Data to use →
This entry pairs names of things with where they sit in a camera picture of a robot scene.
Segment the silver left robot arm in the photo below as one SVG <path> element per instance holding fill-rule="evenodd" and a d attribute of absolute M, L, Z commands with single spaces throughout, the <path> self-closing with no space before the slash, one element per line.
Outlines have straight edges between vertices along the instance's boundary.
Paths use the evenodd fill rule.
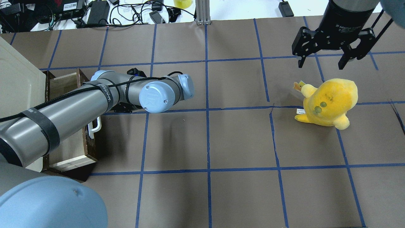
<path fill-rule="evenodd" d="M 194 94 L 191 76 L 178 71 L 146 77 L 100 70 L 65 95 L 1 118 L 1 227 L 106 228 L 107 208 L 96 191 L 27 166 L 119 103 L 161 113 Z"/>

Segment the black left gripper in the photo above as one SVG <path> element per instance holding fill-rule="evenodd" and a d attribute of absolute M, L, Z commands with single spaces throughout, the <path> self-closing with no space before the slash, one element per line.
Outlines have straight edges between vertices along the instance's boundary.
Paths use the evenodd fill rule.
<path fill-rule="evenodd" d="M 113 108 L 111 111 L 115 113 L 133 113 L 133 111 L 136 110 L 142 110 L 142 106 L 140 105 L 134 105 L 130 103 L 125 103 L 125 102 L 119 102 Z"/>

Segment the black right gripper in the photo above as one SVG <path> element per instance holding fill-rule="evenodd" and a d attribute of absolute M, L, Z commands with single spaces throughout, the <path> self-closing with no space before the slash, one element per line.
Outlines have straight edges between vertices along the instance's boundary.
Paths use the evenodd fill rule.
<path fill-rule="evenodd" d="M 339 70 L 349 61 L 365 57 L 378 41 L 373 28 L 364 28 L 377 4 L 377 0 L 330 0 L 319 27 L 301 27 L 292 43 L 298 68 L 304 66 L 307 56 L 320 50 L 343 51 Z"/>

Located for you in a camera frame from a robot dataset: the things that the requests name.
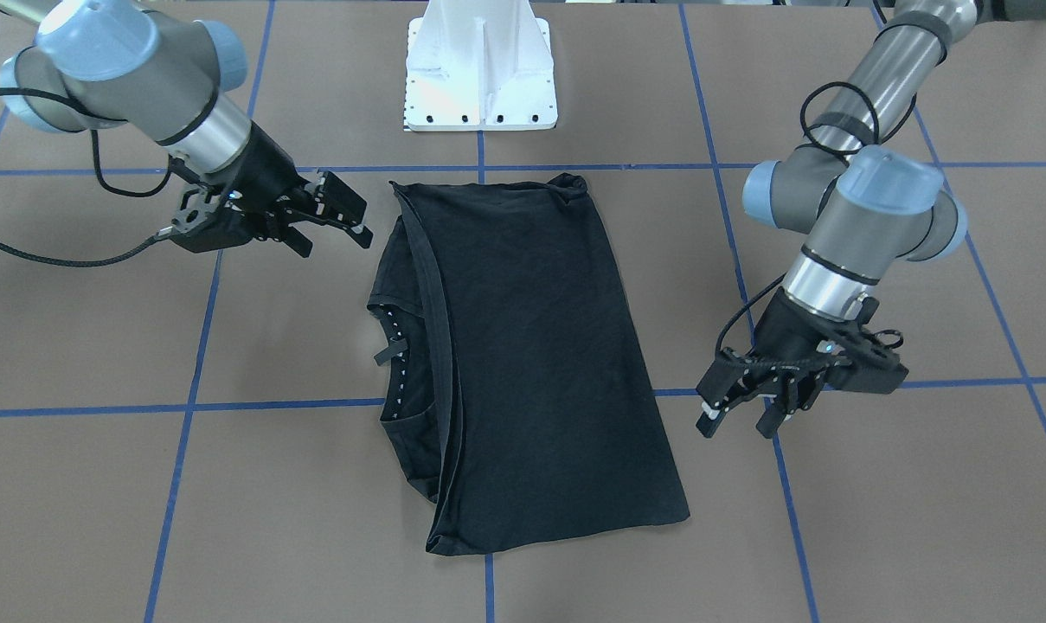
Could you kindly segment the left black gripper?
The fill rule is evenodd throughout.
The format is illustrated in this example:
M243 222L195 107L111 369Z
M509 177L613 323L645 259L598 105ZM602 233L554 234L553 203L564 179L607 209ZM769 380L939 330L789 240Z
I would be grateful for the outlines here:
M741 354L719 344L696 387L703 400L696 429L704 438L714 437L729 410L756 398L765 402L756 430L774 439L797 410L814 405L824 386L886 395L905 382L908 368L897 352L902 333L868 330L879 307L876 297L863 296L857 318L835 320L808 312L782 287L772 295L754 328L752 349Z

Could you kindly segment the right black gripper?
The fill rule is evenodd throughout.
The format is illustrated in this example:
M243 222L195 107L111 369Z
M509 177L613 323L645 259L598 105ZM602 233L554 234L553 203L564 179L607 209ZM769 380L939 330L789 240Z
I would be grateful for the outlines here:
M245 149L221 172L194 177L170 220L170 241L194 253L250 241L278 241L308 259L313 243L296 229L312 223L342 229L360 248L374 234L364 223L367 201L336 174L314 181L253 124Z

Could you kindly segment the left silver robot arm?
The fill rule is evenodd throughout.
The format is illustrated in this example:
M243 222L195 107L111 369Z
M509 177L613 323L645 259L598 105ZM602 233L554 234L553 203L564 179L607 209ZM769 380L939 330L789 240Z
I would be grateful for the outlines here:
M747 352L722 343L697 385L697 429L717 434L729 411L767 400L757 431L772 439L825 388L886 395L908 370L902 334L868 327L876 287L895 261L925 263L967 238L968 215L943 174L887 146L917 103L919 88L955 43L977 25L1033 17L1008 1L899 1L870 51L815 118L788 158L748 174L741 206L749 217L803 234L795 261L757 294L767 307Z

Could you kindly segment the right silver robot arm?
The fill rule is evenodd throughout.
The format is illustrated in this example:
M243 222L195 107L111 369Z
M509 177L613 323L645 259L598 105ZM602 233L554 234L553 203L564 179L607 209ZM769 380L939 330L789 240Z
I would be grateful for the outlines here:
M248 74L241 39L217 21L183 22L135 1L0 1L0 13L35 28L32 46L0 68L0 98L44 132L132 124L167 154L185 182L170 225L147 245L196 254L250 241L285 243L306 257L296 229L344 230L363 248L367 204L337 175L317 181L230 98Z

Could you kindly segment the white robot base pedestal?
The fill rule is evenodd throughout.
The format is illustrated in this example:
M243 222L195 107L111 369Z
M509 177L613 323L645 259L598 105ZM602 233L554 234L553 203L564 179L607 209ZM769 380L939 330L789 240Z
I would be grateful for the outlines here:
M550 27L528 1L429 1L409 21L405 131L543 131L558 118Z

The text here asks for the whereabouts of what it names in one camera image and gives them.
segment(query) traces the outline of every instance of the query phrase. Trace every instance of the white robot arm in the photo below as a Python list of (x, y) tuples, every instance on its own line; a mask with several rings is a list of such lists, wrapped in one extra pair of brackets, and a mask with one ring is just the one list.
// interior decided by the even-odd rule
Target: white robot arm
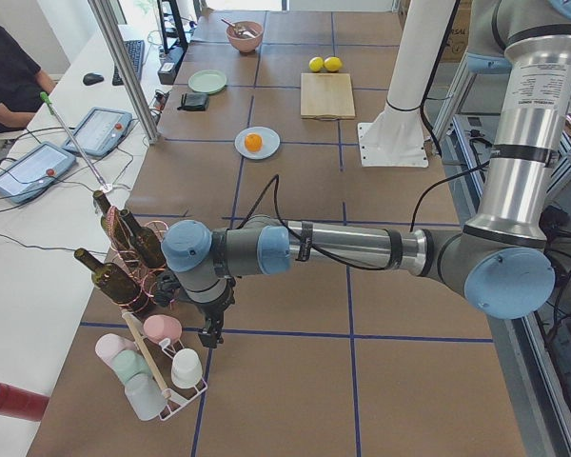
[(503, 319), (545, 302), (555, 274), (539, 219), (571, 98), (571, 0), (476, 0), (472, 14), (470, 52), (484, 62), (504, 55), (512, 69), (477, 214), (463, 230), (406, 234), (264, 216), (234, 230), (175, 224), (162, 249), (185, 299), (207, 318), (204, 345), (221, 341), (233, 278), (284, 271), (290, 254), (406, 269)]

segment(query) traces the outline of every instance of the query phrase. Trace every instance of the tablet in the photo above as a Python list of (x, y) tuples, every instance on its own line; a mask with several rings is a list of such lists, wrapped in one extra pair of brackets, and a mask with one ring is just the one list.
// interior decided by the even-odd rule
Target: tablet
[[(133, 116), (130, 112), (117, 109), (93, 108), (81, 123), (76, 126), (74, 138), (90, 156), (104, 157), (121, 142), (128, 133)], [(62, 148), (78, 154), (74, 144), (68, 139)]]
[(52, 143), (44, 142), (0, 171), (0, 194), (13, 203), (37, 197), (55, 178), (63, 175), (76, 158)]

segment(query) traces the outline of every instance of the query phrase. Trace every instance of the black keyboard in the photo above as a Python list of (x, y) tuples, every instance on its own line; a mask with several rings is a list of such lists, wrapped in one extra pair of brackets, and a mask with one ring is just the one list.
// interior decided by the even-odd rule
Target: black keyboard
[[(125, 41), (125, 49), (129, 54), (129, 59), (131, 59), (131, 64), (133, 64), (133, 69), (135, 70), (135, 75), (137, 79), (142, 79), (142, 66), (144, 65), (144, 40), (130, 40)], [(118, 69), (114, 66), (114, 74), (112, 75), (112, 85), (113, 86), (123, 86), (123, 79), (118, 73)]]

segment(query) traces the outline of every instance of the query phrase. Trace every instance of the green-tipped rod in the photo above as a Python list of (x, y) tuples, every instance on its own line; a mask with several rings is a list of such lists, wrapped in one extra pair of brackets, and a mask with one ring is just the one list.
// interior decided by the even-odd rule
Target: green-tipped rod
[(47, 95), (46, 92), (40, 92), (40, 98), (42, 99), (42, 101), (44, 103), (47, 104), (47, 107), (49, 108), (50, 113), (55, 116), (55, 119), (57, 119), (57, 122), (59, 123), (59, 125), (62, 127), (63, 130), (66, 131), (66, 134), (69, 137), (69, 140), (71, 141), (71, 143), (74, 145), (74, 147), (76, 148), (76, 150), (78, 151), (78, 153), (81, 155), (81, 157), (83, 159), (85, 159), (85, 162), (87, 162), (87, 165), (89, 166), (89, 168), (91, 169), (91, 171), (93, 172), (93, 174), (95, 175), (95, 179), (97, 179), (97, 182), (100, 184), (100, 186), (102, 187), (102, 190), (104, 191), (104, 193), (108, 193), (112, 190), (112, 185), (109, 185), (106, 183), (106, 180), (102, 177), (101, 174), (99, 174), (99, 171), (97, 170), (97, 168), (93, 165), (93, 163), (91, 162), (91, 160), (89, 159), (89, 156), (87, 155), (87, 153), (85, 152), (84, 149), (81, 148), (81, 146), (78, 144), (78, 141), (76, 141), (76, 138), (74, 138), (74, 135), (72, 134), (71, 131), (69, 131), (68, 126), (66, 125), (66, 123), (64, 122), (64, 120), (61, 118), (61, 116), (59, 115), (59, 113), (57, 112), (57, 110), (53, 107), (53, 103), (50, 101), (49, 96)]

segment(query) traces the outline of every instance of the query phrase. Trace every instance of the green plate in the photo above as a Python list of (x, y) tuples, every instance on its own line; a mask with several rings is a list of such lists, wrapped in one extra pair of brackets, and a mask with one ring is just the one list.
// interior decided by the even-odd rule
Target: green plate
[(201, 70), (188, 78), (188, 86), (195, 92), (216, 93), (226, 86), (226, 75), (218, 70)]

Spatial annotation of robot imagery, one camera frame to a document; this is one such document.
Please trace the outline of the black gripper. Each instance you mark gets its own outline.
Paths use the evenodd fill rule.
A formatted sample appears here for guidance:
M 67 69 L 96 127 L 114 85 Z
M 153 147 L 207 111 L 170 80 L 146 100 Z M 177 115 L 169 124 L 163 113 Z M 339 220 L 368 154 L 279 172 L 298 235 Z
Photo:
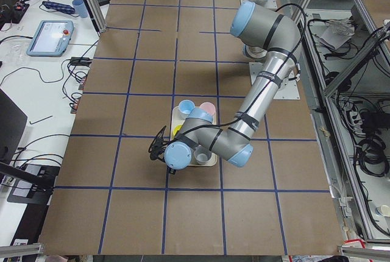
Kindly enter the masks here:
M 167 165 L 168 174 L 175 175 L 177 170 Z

About this task → Using the records above, give the number of lines in which the word "slash" occurs, and nothing else.

Response to the task → 3